The CL signals were monitored by a static injection CL system, and the schematic diagram is shown in Figure S10. In brief, the mixture of 100 μL of 10 μM H2O2 and 100 μL of CA-absorbed LDH was placed in front of (photomuitplier) PMT. Then, 100 μL of 200 μM luminol was injected into this mixture. The data integration time of the BPCL analyzer was set at 1 s per spectrum, and a work voltage of −1000 V was used for the CL detection. The CL signals were monitored by PMT and imported to the computer for data acquisition. CL signals from other hydroxyanthraquinone compounds were measured using the same procedure. The CL emission spectra were measured through a F-7000 fluorescence spectrophotometer by turning off the excitation light source under flow injection. Briefly, H2O2 and CA absorbed LDH solutions were added into a quartz cuvette first, and then luminol solution was introduced by flow injection through an injector.
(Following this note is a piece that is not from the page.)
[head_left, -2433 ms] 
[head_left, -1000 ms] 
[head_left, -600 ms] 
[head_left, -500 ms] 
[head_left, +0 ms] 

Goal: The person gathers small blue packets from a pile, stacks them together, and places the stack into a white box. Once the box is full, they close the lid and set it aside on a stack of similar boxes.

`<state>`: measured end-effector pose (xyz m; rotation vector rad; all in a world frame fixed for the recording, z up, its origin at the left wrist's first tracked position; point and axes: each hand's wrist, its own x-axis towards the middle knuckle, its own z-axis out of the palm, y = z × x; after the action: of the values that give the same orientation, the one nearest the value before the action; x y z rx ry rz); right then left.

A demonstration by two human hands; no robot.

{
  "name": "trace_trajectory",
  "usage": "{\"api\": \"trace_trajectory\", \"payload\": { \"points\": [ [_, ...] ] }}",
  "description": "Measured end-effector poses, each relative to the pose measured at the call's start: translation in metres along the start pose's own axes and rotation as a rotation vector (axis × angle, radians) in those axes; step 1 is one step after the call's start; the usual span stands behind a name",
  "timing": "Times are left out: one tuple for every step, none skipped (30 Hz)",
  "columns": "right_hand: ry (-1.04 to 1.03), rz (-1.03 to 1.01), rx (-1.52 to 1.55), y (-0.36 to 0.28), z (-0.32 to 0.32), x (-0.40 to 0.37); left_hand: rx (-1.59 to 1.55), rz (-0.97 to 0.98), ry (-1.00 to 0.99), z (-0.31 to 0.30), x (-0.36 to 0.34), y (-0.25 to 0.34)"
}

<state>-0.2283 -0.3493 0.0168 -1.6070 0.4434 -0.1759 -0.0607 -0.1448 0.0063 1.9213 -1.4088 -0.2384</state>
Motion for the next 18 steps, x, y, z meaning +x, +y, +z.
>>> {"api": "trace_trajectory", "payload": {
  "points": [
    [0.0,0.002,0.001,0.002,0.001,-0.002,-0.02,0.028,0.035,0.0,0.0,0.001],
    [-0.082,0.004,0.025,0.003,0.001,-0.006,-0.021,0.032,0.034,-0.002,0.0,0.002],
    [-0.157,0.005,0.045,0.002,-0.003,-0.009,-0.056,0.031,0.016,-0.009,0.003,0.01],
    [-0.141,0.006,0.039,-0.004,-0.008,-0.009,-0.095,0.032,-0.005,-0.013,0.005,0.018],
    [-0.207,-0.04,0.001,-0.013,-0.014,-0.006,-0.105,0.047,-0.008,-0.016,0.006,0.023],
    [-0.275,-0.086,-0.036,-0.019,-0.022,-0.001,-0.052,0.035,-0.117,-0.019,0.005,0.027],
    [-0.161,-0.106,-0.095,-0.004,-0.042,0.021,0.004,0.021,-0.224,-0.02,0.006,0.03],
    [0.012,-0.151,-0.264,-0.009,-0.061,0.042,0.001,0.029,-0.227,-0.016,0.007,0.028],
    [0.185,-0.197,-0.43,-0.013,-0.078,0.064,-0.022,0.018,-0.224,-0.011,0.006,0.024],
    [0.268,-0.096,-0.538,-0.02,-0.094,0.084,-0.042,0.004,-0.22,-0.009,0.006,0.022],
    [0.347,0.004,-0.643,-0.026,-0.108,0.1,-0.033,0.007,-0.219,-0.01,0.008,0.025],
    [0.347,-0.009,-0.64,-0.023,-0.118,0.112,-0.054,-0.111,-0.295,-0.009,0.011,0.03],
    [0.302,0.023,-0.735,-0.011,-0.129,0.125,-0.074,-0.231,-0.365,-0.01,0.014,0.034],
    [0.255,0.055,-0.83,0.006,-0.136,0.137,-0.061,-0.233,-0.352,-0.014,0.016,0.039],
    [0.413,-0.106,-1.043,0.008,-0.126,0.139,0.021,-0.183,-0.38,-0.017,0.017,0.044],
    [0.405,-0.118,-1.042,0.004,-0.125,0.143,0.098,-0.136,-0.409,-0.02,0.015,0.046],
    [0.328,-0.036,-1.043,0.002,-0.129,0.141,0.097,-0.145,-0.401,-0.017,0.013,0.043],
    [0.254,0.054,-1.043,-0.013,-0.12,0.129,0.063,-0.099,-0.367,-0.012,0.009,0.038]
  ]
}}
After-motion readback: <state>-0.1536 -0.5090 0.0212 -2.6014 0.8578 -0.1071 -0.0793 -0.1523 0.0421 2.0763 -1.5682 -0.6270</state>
To ensure the collection of CL emission spectra, a large emission slit of 20.0 nm and a high scan speed of 1500 nm/min were set.

Dried Pork Slice Analysis

For the detection of CA in a real sample, commercial dried pork slice purchased from the supermarket was used with pretreatment. Typically, 5 g dried pork slice sample was first mixed with 10 mL of 2 M HCl in a 50 mL centrifuge tube. Then, the mixture was heated in boiling water bath for 1 h. After that, the mixture was cooled to room temperature, and another 15 mL ethanol was added. The mixed solution was centrifuged for 10 min at 10,000 rpm, and then, the supernatant was collected. The supernatant was diluted 3000 times and immediately analyzed by the proposed method using the above protocol.